I tried running your 8 bit division code:

Quote:
;***************************************************************************
;* "div8u" - 8/8 Bit Unsigned Division
;*
;* This subroutine divides the two register variables "dd8u" (dividend) and
;* "dv8u" (divisor). The result is placed in "dres8u" and the remainder in
;* "drem8u".
;*
;* Number of words :14
;* Number of cycles :97
;* Low registers used :1 (drem8u)
;* High registers used :3 (dres8u/dd8u,dv8u,dcnt8u)
;***************************************************************************

.def drem8u =r15 ;remainder
.def dres8u =r16 ;result
.def dd8u =r16 ;dividend
.def dv8u =r17 ;divisor
.def dcnt8u =r18 ;loop counter

div8u: sub drem8u,drem8u ;clear remainder and carry
ldi dcnt8u,9 ;init loop counter
d8u_1: rol dd8u ;shift left dividend
dec dcnt8u ;decrement counter
brne d8u_2 ;if done
ret ; return
d8u_2: rol drem8u ;shift dividend into remainder
sub drem8u,dv8u ;remainder = remainder - divisor
brcc d8u_3 ;if result negative
clc ; clear carry to be shifted into result
rjmp d8u_1 ;else
d8u_3: sec ; set carry to be shifted into result
rjmp d8u_1

When I build this code, it gives me an error: "Register already defined by the .def directive". The above code refers to R16 with two different labels which should be okay.
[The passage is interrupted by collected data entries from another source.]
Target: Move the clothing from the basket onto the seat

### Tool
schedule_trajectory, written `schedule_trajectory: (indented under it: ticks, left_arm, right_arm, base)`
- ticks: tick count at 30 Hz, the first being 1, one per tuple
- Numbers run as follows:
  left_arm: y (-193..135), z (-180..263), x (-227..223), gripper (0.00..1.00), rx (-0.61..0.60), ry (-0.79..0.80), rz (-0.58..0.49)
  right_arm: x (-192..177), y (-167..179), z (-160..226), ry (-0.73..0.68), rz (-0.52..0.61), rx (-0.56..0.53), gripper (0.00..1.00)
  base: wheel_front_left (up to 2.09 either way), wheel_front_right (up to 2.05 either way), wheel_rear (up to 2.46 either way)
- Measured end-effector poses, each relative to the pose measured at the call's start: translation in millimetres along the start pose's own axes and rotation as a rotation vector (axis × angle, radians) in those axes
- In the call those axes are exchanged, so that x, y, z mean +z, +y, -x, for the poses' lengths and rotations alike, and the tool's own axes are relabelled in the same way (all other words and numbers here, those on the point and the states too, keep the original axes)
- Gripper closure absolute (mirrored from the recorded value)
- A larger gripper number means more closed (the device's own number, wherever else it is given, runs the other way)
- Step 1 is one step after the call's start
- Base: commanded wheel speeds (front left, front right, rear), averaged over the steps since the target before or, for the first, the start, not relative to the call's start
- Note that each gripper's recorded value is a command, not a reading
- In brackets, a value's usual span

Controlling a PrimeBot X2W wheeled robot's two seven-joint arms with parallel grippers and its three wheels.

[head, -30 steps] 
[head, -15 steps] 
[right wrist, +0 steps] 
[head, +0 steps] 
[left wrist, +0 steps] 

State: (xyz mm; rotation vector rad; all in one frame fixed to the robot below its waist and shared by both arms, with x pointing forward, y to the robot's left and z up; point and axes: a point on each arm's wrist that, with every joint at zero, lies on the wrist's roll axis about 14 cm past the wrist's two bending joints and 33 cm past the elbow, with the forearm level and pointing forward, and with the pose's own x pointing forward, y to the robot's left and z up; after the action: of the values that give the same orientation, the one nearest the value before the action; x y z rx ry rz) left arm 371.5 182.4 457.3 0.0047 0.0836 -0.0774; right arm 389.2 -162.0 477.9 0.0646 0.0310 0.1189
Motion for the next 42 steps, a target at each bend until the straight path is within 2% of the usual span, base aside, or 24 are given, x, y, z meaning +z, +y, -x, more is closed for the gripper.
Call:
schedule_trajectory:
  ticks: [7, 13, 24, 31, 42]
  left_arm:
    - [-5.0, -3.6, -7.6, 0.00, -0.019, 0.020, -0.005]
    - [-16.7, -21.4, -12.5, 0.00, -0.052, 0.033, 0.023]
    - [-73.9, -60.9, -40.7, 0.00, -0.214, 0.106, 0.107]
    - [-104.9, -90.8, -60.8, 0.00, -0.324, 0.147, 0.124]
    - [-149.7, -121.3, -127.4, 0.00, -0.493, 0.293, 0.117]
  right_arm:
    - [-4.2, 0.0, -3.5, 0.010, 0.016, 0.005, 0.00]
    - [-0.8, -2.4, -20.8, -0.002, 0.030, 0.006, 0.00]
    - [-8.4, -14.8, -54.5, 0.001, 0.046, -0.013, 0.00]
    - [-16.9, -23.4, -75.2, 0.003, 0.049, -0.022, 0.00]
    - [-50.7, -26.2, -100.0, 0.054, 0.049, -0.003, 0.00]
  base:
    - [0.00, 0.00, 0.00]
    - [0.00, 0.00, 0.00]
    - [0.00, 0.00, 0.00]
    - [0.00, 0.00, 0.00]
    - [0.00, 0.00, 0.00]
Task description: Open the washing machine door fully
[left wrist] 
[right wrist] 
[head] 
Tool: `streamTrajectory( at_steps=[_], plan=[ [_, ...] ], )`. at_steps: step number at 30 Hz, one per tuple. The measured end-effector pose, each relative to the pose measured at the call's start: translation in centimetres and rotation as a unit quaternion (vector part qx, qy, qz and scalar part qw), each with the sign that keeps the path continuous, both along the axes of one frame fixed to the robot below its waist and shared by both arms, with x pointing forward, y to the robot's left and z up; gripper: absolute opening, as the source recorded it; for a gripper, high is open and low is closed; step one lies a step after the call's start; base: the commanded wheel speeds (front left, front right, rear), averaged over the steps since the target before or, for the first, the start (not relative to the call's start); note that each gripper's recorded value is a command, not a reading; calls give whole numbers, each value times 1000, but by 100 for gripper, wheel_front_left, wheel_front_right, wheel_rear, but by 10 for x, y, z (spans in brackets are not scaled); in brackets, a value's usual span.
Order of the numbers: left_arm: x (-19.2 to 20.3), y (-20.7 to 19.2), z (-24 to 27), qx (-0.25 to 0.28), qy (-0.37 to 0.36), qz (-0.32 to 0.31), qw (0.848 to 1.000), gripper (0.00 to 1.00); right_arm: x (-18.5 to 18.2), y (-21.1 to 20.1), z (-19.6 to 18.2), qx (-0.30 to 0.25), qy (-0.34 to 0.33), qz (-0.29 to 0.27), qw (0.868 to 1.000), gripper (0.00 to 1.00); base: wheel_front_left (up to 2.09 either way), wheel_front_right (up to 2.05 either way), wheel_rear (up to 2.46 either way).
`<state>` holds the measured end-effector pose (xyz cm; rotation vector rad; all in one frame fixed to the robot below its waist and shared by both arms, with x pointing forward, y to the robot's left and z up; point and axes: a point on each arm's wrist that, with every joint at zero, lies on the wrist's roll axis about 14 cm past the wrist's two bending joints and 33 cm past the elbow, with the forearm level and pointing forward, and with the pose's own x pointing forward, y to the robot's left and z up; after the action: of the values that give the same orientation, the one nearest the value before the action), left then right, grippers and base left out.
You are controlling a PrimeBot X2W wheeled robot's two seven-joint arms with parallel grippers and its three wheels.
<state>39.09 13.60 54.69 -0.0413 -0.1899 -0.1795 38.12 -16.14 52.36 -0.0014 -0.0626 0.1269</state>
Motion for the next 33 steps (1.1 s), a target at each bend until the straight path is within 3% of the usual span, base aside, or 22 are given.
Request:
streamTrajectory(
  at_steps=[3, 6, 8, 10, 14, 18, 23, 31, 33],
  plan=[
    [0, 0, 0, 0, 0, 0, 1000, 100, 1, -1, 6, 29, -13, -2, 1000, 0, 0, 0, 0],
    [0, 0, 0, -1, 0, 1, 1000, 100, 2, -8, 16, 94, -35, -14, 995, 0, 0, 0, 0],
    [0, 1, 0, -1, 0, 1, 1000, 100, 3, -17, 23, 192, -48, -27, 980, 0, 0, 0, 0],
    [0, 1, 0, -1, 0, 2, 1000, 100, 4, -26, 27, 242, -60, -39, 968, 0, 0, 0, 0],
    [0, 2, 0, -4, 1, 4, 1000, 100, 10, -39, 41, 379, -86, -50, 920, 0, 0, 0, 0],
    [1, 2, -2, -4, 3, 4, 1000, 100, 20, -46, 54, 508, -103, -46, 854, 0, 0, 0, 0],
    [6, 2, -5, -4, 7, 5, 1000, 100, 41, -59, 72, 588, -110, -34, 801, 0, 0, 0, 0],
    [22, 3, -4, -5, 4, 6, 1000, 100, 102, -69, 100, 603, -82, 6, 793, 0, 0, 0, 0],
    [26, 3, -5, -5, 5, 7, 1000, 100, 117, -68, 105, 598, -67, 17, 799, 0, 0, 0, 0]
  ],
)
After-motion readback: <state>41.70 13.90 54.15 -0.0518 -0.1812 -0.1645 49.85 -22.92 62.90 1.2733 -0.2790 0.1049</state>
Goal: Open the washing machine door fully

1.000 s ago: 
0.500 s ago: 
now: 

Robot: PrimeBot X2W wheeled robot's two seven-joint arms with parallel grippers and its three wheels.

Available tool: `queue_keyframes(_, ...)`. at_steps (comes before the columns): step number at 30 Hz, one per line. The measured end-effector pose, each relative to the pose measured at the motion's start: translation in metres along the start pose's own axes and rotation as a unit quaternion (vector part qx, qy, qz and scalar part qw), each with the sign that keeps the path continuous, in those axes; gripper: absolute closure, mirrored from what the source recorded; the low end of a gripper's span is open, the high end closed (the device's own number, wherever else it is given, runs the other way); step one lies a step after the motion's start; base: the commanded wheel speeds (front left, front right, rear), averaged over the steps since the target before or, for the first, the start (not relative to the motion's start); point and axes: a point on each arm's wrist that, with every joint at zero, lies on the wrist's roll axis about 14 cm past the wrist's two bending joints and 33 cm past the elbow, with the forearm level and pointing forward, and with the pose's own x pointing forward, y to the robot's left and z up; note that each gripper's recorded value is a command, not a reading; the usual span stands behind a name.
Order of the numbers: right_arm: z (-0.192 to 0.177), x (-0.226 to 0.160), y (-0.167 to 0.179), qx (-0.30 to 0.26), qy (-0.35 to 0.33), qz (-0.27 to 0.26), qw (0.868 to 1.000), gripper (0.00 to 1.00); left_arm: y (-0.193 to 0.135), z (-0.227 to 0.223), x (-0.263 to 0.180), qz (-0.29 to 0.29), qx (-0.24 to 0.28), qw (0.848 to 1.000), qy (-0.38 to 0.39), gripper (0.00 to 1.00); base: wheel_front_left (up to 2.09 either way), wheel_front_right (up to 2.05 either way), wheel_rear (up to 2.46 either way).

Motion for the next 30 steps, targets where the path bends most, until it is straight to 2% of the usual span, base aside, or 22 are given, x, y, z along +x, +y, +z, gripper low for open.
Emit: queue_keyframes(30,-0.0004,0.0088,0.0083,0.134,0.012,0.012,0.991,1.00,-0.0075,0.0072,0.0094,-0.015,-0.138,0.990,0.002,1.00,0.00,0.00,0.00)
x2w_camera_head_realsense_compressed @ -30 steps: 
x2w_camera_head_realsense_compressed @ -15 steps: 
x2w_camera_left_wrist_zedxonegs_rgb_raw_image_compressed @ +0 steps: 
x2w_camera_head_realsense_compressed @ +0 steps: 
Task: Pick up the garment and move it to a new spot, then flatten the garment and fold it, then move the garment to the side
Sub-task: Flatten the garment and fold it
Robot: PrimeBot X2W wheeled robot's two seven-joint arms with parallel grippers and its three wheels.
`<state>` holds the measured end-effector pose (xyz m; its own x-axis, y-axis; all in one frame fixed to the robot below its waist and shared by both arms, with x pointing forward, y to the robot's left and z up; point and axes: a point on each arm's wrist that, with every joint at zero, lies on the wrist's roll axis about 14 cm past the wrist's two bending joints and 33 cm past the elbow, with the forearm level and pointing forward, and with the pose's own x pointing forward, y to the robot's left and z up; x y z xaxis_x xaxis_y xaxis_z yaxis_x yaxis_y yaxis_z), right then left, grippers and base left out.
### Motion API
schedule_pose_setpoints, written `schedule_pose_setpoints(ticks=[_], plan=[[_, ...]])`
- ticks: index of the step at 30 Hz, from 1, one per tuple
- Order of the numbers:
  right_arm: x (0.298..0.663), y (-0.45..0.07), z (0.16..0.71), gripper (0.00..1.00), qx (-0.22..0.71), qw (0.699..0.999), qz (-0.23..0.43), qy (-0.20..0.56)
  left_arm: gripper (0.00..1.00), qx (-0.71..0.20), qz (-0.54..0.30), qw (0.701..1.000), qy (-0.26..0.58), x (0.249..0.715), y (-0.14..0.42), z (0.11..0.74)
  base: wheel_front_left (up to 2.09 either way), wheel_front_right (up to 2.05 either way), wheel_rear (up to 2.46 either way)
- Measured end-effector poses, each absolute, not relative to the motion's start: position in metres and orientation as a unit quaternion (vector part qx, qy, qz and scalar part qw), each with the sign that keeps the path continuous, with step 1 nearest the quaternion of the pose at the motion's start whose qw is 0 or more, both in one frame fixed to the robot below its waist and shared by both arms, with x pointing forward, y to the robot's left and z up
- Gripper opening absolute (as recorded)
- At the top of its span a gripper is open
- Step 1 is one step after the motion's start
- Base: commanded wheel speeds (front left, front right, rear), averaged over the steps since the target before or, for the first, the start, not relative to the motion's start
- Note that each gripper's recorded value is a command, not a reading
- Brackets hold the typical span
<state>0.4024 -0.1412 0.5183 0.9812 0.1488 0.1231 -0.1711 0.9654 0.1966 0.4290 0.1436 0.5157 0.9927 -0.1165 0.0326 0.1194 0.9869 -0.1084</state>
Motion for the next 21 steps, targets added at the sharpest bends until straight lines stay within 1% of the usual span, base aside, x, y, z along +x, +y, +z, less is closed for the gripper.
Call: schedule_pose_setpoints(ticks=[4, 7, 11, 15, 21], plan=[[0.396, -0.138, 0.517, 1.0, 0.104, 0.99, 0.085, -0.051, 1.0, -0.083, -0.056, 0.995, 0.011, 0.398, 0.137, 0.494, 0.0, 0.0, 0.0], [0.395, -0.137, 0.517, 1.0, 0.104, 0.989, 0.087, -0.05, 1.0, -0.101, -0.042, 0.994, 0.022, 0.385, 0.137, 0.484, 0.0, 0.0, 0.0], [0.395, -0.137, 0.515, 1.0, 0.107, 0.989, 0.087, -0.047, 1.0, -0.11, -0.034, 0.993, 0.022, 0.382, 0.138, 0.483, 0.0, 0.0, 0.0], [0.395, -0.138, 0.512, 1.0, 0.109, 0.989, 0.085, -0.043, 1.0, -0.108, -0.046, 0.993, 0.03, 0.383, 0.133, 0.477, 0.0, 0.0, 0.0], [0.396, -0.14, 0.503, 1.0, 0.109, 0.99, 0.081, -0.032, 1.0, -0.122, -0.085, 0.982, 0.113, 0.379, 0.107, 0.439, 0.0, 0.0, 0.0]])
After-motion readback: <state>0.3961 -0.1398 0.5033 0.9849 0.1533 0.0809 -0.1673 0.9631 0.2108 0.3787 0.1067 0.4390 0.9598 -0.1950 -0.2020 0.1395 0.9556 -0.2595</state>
Is there a reason why it gives me this error?

Thanks,
John

I've gotten this error recently as well. I think that it used to work, but it has changed in recent versions of AVR Studio. Not sure if this is a bug or a deliberate change.

Regards,
Steve A.

The Board helps those that help themselves.

First, let me say that I have no clue about AVR coding. An Arduino board is in the mail, but I haven't gotten it yet. I love digital math, though. So here's a little different take on the OP's trick.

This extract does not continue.